On various dates between November 20, 2018 and December 14, 2018, certain of the Reporting Persons entered into forward contracts (the "Forwards") providing for the purchase by such Reporting Persons of an aggregate of 1,859,578 Shares at a forward price of $10.00 per share, for an aggregate forward price of approximately $18.6 million, plus a financing charge. The forward price is subject to adjustment to account for any dividends or other distributions declared by the Issuer. The Reporting Persons also paid the counterparty to the Forwards an aggregate amount of approximately $5.5 million upon entering into such Forwards.
 
The Forwards provide for physical settlement, with the Reporting Person retaining the right to elect cash settlement. The Forwards do not give any Reporting Persons direct or indirect voting, investment or dispositive control over the Shares to which such contracts relate.
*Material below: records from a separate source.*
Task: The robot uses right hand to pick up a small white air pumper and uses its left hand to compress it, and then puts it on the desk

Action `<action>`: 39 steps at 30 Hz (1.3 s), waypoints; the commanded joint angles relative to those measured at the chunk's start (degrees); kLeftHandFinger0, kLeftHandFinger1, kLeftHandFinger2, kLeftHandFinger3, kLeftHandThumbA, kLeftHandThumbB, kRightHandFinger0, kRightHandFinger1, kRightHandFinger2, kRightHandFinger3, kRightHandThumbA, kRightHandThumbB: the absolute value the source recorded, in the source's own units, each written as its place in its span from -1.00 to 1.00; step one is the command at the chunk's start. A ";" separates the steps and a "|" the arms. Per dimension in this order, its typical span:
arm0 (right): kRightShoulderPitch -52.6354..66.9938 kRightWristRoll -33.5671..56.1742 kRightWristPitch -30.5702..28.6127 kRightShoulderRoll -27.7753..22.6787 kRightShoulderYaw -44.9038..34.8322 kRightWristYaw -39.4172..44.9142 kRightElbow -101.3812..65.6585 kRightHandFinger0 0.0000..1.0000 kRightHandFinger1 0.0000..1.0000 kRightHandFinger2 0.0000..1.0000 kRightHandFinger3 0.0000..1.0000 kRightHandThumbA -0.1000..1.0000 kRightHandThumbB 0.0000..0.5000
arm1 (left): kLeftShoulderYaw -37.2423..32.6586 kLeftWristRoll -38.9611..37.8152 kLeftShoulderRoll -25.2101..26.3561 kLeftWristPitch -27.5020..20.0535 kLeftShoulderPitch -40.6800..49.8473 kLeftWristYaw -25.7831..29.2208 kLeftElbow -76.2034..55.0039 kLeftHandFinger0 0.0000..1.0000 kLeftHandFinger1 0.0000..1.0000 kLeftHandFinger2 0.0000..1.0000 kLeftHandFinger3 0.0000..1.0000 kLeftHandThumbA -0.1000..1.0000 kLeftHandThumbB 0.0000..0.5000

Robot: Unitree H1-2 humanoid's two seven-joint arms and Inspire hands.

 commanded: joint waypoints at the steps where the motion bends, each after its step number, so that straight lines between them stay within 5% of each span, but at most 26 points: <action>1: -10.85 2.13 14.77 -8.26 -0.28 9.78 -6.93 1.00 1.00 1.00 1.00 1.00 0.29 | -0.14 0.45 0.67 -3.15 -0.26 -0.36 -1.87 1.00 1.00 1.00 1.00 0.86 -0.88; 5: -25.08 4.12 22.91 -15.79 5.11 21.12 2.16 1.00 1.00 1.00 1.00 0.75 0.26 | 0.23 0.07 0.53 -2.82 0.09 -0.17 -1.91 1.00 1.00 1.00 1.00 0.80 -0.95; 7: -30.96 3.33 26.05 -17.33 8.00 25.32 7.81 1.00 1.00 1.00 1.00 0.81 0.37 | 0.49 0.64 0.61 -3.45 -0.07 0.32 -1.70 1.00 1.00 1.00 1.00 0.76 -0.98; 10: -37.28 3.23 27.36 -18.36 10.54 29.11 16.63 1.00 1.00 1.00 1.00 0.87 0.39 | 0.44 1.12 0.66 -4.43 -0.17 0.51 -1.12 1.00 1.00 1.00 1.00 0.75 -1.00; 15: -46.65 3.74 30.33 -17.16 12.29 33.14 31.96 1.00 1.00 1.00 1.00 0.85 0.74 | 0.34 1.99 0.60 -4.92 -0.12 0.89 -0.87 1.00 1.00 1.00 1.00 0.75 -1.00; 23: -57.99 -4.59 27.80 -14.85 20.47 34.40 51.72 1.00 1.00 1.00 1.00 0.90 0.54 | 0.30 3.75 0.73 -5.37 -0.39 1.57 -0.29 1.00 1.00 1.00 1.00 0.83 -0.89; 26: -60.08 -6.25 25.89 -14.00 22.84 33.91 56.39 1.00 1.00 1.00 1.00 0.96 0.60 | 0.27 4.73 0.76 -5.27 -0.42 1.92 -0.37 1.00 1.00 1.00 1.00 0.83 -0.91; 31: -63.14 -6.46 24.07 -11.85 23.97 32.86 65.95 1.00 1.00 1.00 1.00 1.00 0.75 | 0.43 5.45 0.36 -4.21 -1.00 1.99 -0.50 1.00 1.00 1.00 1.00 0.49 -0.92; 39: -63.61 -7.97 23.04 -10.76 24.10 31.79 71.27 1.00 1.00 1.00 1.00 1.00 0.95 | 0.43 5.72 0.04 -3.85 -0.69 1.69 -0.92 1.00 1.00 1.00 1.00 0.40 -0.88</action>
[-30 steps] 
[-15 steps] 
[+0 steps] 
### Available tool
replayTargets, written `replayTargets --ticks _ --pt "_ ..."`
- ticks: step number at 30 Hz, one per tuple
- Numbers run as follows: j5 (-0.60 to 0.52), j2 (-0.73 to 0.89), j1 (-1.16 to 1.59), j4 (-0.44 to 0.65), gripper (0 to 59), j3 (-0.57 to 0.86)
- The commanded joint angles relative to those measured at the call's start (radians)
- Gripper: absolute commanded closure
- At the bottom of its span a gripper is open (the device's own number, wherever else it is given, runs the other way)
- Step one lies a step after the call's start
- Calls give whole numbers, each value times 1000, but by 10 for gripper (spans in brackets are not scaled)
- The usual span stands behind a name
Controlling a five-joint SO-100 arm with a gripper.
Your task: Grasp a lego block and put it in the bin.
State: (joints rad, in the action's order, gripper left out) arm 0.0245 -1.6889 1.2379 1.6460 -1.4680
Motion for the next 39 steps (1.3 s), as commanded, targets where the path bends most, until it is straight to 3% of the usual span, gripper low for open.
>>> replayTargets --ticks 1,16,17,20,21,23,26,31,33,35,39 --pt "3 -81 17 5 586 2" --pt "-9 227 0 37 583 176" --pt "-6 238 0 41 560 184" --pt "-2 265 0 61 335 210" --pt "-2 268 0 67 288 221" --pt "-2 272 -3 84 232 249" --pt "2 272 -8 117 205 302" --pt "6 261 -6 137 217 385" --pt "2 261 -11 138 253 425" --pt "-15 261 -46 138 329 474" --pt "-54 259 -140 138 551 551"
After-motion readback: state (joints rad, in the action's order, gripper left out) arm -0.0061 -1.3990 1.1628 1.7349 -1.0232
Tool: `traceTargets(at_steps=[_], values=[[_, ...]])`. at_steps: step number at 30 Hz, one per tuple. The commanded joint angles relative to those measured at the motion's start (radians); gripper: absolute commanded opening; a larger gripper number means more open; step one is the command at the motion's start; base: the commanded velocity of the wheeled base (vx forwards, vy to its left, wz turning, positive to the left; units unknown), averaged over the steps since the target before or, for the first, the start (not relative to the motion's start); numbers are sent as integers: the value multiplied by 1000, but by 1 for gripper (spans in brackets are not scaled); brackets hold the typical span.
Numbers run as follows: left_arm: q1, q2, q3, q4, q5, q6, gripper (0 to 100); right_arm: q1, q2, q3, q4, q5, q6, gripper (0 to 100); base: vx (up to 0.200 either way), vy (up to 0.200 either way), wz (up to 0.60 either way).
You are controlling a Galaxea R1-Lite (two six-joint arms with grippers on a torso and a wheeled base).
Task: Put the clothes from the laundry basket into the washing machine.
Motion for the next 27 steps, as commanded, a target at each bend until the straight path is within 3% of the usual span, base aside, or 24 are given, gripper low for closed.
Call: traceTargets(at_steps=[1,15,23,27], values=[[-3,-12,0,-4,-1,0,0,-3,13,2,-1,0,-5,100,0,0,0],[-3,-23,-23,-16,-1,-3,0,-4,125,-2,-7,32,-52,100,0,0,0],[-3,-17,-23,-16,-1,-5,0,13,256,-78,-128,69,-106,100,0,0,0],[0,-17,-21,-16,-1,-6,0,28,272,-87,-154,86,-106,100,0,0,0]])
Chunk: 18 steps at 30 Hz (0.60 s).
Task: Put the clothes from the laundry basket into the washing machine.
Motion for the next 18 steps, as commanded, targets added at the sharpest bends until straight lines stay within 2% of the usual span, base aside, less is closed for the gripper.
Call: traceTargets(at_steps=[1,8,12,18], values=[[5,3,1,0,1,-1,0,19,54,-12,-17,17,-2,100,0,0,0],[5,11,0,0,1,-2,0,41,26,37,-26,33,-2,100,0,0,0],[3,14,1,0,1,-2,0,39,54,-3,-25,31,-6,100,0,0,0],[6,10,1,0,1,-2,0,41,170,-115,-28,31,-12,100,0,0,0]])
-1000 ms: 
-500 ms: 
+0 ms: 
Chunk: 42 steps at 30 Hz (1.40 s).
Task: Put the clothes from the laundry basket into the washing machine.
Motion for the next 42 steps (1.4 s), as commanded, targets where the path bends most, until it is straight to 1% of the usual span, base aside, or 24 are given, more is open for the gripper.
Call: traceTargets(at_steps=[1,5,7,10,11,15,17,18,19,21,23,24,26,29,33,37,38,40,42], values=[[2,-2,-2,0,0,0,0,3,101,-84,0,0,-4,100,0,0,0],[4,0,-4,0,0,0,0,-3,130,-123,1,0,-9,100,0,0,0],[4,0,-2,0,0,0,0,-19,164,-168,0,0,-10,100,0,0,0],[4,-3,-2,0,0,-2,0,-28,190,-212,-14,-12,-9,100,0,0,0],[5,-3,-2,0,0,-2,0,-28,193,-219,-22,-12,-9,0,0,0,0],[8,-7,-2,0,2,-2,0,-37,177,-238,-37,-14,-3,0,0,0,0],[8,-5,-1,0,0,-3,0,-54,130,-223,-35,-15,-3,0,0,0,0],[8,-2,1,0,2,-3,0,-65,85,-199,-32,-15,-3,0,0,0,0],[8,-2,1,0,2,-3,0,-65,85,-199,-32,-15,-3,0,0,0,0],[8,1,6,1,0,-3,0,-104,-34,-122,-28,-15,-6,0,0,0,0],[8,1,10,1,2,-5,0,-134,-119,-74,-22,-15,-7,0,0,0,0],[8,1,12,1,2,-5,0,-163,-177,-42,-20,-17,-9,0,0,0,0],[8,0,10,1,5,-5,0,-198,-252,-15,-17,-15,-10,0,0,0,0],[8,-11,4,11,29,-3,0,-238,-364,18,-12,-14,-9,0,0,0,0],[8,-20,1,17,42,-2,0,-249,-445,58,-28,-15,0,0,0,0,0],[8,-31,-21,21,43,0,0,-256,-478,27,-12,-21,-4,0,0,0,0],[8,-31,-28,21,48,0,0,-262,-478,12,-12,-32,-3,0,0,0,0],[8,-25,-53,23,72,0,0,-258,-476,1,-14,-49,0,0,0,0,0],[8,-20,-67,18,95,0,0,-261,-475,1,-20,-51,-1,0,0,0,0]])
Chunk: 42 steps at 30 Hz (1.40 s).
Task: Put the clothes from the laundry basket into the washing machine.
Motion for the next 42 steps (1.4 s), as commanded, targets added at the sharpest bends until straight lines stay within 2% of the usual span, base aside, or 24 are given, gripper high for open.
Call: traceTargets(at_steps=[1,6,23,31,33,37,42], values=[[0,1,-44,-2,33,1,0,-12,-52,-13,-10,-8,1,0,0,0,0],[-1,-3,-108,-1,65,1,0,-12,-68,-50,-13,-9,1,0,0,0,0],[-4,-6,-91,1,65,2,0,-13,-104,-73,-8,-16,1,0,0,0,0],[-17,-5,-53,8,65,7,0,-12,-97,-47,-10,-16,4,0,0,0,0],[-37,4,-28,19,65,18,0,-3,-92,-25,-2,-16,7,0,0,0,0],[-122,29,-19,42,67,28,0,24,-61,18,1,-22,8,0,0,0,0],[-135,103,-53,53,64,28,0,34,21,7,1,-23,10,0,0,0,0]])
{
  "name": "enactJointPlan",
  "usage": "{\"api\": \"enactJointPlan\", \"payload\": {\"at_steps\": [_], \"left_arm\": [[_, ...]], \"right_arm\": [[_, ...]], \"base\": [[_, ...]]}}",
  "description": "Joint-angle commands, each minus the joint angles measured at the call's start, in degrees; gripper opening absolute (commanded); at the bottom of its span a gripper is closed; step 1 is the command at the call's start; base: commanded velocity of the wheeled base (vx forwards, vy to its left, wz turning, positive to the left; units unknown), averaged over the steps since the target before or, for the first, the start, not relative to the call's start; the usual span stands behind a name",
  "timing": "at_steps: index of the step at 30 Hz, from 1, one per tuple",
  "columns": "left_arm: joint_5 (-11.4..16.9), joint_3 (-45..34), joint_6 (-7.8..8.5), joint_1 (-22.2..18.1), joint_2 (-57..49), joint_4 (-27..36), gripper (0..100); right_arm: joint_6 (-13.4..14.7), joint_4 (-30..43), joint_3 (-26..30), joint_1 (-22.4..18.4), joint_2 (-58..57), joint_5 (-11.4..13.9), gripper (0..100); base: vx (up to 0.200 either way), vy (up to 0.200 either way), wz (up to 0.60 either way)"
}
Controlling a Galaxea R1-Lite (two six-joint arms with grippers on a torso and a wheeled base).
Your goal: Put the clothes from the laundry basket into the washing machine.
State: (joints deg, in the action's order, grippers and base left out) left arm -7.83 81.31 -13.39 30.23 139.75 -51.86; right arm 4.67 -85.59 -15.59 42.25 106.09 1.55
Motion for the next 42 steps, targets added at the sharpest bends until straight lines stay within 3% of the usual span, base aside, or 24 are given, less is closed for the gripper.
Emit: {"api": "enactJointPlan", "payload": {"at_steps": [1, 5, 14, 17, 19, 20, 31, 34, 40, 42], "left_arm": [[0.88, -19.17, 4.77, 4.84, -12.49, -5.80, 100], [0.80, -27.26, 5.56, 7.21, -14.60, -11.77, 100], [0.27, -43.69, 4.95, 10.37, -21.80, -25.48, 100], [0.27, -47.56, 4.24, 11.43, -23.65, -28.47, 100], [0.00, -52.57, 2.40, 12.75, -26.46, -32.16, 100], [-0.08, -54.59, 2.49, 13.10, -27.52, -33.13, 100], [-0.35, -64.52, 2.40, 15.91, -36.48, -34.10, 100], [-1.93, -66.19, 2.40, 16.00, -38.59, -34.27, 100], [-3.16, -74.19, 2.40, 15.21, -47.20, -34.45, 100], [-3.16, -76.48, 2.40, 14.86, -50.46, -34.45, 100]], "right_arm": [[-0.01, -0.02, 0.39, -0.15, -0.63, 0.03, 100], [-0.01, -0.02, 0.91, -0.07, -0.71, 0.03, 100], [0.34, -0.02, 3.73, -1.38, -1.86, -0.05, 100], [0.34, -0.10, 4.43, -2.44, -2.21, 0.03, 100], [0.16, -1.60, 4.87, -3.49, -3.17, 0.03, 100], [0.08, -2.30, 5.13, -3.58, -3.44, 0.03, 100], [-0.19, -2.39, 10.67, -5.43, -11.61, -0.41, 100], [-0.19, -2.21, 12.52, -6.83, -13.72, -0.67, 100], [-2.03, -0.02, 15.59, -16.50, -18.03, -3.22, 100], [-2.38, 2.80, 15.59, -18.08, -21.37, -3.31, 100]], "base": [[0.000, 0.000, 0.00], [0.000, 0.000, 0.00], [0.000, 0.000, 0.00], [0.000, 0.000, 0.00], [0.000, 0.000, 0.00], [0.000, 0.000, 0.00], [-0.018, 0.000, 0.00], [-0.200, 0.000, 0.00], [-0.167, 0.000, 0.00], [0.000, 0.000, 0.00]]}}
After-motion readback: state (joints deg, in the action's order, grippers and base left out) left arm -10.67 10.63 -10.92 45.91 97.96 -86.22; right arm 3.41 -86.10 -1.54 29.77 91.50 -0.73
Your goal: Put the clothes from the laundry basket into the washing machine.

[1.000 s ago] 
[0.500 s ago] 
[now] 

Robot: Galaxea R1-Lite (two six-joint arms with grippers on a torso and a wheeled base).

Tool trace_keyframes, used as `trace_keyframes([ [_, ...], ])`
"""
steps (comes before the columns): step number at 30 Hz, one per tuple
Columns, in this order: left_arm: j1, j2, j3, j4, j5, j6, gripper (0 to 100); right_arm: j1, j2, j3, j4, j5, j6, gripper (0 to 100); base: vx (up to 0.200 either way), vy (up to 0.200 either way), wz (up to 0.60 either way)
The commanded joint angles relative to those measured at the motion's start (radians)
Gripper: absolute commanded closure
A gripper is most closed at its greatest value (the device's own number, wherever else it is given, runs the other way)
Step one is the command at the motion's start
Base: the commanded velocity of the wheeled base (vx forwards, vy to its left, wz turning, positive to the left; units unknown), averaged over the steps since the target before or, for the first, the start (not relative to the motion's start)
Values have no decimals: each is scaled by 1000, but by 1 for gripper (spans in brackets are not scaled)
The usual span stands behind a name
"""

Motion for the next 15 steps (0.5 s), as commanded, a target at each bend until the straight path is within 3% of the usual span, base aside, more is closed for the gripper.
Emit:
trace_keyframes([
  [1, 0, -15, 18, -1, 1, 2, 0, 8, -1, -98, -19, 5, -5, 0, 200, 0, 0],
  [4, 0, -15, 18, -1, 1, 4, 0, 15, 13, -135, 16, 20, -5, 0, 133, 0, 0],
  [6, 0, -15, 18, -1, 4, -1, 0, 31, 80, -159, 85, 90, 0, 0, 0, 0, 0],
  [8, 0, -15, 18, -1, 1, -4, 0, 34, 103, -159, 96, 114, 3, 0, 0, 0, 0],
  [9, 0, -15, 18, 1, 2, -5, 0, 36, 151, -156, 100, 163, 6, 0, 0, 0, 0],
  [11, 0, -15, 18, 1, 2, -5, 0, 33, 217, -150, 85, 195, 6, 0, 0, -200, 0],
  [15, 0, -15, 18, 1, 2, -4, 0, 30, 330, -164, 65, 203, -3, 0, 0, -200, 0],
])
The Forwards expire on November 20, 2020.


SIGNATURE

After reasonable inquiry and to the best of each of the undersigned knowledge and belief, each of the undersigned certifies that the information set forth in this statement is true, complete and correct.

Dated: February 14, 2019


ICAHN PARTNERS MASTER FUND LP
ICAHN OFFSHORE LP
ICAHN PARTNERS LP
ICAHN ONSHORE LP
BECKTON CORP.
HOPPER INVESTMENTS LLC
BARBERRY CORP.
HIGH RIVER LIMITED PARTNERSHIP
By: Hopper Investments LLC, general partner
By: Barberry Corp.

By:  /s/ Edward E. Mattner
Name:  Edward E. Mattner
Title:  Authorized Signatory


ICAHN CAPITAL LP
By: IPH GP LLC, its general partner
By: Icahn Enterprises Holdings L.P., its sole member
By: Icahn Enterprises G.P. Inc., its general partner
IPH GP LLC
By: Icahn Enterprises Holdings L.P., its sole member
By: Icahn Enterprises G.P. Inc., its general partner
ICAHN ENTERPRISES HOLDINGS L.P.
By: Icahn Enterprises G.P. Inc., its general partner
ICAHN ENTERPRISES G.P. INC.

By:  /s/ SungHwan Cho
Name:  SungHwan Cho
Title:  Chief Financial Officer


/s/ Carl C. Icahn 
CARL C. ICAHN



[Signature Page of Schedule 13D/A No. 1 – Welbilt, Inc.]